Assignment: Check every line of the entries for the string "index" and return the ones that contain it.

Items from a dataset:

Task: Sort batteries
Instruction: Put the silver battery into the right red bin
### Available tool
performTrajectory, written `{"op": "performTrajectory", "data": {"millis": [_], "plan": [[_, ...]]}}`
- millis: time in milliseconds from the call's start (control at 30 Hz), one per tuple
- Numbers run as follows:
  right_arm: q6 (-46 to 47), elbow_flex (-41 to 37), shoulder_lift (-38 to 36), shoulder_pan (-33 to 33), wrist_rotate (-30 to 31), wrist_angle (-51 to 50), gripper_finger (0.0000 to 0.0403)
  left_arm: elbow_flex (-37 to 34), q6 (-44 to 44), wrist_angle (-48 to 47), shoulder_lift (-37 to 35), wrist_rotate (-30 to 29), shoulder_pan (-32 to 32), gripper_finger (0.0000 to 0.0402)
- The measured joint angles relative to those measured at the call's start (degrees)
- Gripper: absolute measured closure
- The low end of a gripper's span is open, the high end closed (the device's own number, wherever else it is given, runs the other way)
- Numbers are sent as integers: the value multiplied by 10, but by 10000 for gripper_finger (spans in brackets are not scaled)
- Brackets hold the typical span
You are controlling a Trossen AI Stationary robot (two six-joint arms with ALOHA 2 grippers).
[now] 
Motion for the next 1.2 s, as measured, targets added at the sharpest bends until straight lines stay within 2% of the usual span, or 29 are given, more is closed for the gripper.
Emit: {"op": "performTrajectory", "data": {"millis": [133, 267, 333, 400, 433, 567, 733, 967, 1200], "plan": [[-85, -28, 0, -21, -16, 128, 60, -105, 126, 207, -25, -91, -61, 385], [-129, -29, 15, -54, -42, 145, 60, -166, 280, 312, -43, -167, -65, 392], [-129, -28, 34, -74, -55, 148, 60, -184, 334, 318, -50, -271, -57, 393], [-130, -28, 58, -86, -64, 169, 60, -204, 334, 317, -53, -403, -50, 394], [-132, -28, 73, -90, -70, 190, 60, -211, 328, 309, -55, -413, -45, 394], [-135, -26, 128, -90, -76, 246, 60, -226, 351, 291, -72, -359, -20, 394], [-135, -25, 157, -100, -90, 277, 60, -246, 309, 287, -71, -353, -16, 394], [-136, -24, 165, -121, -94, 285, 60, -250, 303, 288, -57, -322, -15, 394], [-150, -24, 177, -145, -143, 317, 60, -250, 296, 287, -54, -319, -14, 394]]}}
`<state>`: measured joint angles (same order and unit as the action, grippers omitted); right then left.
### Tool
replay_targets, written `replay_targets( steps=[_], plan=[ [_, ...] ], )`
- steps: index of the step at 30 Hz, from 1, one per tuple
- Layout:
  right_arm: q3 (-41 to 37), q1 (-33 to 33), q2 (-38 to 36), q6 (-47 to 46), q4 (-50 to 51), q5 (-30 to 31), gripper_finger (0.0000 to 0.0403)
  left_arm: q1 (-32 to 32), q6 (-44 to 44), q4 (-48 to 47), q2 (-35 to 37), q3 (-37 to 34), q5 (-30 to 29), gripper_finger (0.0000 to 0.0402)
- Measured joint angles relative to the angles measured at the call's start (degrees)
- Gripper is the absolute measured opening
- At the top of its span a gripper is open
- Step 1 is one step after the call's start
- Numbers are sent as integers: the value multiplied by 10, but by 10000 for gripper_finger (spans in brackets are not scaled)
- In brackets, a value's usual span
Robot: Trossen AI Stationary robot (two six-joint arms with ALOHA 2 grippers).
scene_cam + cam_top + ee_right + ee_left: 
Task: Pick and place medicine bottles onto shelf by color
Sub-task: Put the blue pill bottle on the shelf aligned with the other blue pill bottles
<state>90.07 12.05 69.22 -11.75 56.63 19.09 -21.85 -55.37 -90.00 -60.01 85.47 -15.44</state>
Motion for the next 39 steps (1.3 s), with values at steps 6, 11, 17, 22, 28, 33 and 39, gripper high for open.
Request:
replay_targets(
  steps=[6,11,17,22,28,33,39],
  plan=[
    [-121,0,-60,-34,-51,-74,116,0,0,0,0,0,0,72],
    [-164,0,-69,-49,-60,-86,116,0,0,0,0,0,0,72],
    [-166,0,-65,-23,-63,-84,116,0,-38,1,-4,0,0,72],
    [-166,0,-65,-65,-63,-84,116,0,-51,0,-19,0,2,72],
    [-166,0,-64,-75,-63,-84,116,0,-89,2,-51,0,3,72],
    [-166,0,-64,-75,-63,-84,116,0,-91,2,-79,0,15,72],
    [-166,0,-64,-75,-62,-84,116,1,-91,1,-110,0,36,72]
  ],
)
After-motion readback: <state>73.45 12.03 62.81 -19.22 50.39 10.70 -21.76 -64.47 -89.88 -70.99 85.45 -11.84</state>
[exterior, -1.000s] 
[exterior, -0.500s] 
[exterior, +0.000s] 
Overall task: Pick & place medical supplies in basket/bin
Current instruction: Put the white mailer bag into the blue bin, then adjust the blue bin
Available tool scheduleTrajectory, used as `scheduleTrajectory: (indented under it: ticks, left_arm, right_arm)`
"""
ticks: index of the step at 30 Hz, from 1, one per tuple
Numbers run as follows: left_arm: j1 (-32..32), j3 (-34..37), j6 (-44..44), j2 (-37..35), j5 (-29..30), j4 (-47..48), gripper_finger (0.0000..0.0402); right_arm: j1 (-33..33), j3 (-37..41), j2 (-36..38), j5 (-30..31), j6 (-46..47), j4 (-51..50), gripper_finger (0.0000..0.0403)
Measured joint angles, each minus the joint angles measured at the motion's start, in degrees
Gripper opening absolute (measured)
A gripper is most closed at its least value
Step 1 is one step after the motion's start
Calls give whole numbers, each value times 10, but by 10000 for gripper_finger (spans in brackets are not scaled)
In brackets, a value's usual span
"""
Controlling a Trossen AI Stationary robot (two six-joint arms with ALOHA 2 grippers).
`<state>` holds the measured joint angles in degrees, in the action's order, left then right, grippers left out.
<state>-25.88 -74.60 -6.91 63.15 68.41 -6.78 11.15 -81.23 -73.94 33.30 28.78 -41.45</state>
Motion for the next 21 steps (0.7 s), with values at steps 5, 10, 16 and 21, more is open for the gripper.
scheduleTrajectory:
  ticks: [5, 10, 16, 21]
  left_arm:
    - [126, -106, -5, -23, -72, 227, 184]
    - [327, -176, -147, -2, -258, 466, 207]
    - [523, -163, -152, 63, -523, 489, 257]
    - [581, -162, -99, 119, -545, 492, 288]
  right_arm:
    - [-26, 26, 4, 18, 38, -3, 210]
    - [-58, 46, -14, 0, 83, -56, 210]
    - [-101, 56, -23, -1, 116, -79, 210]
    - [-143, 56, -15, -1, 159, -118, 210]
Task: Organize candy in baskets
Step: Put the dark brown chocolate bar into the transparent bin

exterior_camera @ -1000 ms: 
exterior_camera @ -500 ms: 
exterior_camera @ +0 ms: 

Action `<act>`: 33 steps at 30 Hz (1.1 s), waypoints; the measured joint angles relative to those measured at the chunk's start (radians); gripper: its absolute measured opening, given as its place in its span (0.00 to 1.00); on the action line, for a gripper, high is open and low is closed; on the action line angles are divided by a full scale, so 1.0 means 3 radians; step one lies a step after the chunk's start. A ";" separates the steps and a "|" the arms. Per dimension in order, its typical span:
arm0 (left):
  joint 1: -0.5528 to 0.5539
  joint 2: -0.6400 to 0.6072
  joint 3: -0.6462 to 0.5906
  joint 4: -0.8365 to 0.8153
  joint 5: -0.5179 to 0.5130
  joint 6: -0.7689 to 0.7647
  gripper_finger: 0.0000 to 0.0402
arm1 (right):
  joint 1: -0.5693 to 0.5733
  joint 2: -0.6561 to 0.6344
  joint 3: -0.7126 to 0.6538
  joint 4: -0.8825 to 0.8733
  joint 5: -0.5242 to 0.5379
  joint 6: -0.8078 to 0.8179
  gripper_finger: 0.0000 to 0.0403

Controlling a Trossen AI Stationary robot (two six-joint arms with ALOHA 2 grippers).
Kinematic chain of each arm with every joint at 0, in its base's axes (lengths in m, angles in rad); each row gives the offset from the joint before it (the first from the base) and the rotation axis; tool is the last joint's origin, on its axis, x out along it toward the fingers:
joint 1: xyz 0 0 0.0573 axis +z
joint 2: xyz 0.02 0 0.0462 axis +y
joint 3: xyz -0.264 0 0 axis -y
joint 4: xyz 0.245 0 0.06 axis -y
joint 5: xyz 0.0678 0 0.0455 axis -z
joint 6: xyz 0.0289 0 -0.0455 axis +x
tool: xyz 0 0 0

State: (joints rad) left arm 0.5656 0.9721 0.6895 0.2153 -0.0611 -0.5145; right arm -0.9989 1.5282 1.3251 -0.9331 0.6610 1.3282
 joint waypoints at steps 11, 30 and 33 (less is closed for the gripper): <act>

Written reply:
- steps: index of the step at 30 Hz, from 1, one per tuple
ticks: index of the step at 30 Hz, from 1, one per tuple

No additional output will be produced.